* [Description of the task]:
Send back exactly the lines from the opening line of the records below through the one with "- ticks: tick".

Saved data entries:
*** Block opens ***
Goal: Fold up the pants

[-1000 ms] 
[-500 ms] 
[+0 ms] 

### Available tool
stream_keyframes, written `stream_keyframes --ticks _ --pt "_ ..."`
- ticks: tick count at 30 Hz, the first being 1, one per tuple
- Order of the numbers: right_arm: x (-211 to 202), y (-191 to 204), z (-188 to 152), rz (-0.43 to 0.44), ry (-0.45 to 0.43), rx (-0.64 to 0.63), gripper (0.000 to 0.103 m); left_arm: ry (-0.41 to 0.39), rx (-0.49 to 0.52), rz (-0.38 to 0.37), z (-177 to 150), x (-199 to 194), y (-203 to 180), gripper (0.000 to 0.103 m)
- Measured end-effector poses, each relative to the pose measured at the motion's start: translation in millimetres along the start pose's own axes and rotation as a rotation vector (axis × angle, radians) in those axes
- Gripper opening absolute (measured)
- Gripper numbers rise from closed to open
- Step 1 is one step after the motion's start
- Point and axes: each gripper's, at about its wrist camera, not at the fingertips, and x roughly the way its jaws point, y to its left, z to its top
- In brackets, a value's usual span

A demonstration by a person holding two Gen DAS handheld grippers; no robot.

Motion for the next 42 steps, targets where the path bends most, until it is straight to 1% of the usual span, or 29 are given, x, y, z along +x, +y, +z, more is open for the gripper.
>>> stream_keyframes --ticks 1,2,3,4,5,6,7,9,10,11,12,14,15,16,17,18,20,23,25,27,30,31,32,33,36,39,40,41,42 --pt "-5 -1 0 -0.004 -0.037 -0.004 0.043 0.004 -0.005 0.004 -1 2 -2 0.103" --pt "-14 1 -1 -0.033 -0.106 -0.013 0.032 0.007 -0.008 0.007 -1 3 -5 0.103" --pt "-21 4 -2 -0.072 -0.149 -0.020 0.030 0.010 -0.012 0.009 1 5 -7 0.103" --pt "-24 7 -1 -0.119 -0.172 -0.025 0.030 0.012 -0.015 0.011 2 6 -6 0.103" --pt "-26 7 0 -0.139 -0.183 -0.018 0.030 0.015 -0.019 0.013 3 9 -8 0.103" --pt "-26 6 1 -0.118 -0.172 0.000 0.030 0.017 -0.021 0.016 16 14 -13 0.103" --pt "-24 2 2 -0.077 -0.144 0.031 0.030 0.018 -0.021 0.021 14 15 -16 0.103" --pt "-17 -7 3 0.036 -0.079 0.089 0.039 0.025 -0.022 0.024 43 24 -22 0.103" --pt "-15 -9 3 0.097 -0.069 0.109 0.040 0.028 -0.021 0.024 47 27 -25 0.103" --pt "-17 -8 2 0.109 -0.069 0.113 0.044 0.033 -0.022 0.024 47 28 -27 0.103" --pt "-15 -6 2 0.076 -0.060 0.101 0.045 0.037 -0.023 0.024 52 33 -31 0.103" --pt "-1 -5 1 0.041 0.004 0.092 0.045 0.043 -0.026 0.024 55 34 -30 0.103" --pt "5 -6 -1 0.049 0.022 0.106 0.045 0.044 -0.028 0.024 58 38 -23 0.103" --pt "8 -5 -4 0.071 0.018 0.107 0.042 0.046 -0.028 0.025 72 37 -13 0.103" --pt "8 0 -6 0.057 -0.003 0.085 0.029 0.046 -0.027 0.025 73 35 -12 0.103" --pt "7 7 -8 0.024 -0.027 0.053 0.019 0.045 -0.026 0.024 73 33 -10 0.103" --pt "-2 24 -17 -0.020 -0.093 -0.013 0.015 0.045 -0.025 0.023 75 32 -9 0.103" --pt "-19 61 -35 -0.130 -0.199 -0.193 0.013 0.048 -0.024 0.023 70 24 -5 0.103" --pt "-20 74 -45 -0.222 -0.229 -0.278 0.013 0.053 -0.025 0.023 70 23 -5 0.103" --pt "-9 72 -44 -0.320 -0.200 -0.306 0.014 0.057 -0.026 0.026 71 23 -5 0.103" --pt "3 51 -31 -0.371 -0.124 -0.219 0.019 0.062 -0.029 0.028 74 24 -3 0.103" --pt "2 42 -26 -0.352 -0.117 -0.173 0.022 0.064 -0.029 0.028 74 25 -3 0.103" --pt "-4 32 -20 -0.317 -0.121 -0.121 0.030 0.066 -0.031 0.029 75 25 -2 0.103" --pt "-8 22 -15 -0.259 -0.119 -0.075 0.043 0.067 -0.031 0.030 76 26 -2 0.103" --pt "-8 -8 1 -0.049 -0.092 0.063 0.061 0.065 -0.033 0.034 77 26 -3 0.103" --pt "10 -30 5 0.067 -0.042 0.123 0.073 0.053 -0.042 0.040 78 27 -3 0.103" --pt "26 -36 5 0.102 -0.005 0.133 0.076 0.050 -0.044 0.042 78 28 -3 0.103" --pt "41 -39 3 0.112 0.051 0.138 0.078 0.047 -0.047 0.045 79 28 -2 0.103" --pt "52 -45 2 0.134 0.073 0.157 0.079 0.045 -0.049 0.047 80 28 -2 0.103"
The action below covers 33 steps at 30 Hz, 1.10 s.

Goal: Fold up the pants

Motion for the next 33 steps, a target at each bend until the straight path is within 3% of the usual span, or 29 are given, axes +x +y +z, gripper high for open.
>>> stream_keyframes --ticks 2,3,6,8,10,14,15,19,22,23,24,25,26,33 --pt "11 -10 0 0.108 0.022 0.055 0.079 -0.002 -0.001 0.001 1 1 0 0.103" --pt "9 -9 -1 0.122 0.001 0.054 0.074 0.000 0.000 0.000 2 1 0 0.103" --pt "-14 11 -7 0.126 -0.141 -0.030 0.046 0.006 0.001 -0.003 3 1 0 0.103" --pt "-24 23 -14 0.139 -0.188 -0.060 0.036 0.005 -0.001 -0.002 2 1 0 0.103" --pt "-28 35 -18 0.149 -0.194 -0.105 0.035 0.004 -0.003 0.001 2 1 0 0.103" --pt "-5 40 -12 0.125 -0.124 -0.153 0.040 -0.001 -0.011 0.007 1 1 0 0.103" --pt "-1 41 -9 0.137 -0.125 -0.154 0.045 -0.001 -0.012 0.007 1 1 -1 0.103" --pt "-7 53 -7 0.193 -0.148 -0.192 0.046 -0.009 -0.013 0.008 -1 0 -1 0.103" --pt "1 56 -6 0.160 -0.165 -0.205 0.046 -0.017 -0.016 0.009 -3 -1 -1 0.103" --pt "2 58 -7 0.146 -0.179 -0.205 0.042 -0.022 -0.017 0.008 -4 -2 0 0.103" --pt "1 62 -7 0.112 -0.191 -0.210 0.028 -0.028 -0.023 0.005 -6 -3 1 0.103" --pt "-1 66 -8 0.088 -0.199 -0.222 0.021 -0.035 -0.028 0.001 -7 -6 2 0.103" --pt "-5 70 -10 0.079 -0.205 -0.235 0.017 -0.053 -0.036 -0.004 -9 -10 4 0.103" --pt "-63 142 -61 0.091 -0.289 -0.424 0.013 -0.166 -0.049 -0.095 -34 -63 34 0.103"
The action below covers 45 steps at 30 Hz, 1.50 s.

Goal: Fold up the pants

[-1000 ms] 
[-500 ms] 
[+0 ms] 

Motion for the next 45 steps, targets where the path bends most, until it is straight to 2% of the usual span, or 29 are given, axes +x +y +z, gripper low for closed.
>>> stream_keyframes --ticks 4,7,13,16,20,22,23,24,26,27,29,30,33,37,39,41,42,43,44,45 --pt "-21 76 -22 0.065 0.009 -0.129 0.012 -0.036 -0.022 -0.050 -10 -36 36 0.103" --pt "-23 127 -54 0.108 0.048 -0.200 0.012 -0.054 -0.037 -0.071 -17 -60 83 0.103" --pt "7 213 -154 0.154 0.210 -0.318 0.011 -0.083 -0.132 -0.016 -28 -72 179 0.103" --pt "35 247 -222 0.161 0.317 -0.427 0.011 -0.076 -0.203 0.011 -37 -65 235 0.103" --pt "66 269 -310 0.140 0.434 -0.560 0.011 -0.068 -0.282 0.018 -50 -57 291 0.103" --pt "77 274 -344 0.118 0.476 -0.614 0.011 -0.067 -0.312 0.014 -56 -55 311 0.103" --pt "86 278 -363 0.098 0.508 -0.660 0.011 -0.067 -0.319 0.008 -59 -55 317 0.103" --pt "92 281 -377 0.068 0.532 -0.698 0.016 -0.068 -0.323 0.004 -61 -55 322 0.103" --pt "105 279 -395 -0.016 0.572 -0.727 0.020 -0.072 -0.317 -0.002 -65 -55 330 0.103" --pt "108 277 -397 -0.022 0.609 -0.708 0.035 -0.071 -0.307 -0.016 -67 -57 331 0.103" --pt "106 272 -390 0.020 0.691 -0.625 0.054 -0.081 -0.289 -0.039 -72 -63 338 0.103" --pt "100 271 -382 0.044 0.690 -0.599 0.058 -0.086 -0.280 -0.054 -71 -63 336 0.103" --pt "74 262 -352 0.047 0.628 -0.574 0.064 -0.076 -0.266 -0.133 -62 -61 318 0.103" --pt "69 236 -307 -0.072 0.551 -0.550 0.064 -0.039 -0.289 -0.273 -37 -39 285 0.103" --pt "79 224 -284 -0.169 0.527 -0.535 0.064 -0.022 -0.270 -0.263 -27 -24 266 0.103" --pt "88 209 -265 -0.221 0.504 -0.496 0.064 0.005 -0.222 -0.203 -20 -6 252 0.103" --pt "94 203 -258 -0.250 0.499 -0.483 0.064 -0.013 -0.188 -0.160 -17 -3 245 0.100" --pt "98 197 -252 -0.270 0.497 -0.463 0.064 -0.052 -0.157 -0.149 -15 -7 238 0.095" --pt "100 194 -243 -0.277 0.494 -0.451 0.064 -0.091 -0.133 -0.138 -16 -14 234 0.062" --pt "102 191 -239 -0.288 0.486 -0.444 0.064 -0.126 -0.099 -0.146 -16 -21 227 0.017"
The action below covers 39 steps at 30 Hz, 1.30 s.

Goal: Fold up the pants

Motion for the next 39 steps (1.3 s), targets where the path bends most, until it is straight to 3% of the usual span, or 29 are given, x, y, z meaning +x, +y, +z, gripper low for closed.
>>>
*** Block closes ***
* [Problem solution]:
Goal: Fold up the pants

[-1000 ms] 
[-500 ms] 
[+0 ms] 

### Available tool
stream_keyframes, written `stream_keyframes --ticks _ --pt "_ ..."`
- ticks: tick count at 30 Hz, the first being 1, one per tuple

This concludes the answer.